▶ **What you should do**:
What lines in the material hold the string "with"? Copy out each of them.

▶ **Exercise data**:
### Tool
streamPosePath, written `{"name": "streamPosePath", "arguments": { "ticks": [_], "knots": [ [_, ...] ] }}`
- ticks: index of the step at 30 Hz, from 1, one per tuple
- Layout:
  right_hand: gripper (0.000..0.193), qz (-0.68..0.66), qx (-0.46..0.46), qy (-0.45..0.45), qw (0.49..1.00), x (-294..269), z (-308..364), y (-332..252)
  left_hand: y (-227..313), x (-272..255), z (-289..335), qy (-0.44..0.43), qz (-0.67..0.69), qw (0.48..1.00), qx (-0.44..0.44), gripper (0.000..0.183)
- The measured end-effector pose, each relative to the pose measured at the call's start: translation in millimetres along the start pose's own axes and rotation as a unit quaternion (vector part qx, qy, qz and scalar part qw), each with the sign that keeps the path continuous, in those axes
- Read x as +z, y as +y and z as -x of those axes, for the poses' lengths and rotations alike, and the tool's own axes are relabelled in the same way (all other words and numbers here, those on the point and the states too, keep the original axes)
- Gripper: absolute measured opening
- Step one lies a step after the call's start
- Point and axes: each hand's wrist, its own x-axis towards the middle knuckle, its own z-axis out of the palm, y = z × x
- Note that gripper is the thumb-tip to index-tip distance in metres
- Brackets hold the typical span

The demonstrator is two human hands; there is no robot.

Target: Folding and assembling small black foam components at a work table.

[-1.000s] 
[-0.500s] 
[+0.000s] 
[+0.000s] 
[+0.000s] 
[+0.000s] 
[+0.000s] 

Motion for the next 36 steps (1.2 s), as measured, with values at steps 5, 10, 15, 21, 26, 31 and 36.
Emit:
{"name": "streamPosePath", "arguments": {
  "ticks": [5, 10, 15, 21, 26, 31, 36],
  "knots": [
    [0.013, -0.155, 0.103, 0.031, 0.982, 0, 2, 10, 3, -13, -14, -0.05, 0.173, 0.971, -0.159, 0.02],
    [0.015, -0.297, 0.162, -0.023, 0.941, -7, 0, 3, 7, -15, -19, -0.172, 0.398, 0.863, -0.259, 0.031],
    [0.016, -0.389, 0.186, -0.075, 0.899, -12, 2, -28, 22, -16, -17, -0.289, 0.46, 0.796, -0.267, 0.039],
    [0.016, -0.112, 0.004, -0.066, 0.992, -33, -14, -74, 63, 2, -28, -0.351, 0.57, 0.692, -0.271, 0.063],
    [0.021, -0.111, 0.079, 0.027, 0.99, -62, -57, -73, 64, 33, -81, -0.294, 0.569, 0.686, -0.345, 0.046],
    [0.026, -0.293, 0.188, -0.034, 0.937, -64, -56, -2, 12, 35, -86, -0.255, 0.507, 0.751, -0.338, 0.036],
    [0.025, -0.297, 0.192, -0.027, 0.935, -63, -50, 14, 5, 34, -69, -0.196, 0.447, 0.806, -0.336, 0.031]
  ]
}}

▶ **Reply to the task**:
- The measured end-effector pose, each relative to the pose measured at the call's start: translation in millimetres along the start pose's own axes and rotation as a unit quaternion (vector part qx, qy, qz and scalar part qw), each with the sign that keeps the path continuous, in those axes
Motion for the next 36 steps (1.2 s), as measured, with values at steps 5, 10, 15, 21, 26, 31 and 36.

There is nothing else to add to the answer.